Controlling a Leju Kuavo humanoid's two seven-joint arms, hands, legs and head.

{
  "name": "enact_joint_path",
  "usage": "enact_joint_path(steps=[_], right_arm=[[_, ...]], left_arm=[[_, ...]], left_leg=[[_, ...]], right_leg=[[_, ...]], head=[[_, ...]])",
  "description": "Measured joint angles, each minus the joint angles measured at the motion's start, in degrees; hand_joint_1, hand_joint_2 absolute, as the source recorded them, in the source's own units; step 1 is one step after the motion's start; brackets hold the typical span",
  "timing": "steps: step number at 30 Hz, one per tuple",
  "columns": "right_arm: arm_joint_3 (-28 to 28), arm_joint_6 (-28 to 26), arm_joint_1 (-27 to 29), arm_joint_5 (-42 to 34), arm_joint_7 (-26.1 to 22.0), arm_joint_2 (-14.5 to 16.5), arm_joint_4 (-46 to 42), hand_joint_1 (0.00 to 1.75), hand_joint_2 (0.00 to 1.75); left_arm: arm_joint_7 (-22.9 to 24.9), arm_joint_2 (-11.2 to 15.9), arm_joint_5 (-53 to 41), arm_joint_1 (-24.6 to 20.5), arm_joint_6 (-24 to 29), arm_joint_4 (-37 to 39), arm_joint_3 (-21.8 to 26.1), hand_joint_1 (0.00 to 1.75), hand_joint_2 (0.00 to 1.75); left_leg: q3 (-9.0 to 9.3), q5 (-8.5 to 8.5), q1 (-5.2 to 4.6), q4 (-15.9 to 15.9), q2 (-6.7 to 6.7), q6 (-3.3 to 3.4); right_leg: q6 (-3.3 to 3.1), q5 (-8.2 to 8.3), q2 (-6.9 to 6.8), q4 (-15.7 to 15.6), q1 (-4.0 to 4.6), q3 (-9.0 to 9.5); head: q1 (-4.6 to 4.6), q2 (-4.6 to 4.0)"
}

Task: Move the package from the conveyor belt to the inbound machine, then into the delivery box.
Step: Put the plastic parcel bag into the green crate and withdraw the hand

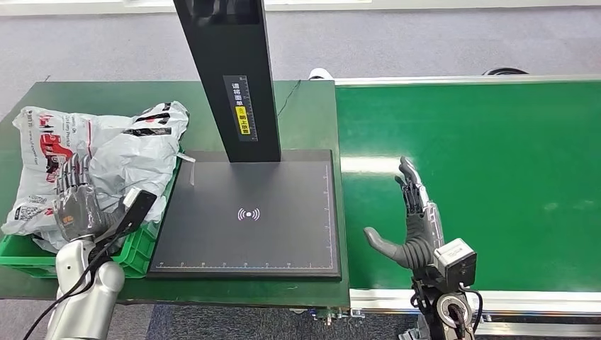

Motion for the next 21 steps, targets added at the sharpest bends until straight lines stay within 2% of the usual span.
enact_joint_path(steps=[5, 14, 18, 21], right_arm=[[0.08, -0.11, 0.66, -0.27, -0.29, 0.00, -0.30, 0.00, 1.75], [0.06, -0.11, 1.26, -0.69, -0.32, -0.02, -0.79, 0.00, 1.75], [0.04, -0.09, 1.58, -0.69, -0.32, -0.02, -0.90, 0.00, 1.75], [0.01, -0.09, 1.79, -0.67, -0.28, -0.02, -0.97, 0.00, 1.75]], left_arm=[[-1.20, -1.19, -1.09, 0.54, 1.70, -1.61, -0.91, 0.00, 1.75], [-0.15, -2.65, -2.80, 0.58, 3.41, -2.64, -1.19, 0.00, 1.75], [-0.59, -2.91, -1.99, 0.63, 6.78, -3.65, -0.96, 0.00, 1.75], [0.23, -3.01, -2.68, 0.70, 5.61, -4.94, -0.33, 0.00, 1.75]], left_leg=[[-0.06, 0.00, 0.00, 0.00, 0.00, 0.00], [-0.06, -0.01, 0.00, 0.00, 0.02, 0.01], [-0.08, -0.01, 0.01, 0.00, 0.02, 0.01], [-0.09, -0.01, 0.01, 0.00, 0.02, 0.01]], right_leg=[[0.00, 0.00, 0.00, 0.00, 0.00, -0.06], [0.00, 0.00, 0.03, 0.00, 0.00, -0.08], [0.00, 0.00, 0.03, 0.00, 0.01, -0.09], [0.00, 0.00, 0.03, 0.00, 0.01, -0.10]], head=[[0.01, 0.00], [0.01, 0.00], [0.01, 0.00], [0.01, 0.00]])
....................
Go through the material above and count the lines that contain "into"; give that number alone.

**Reply to the exercise**
2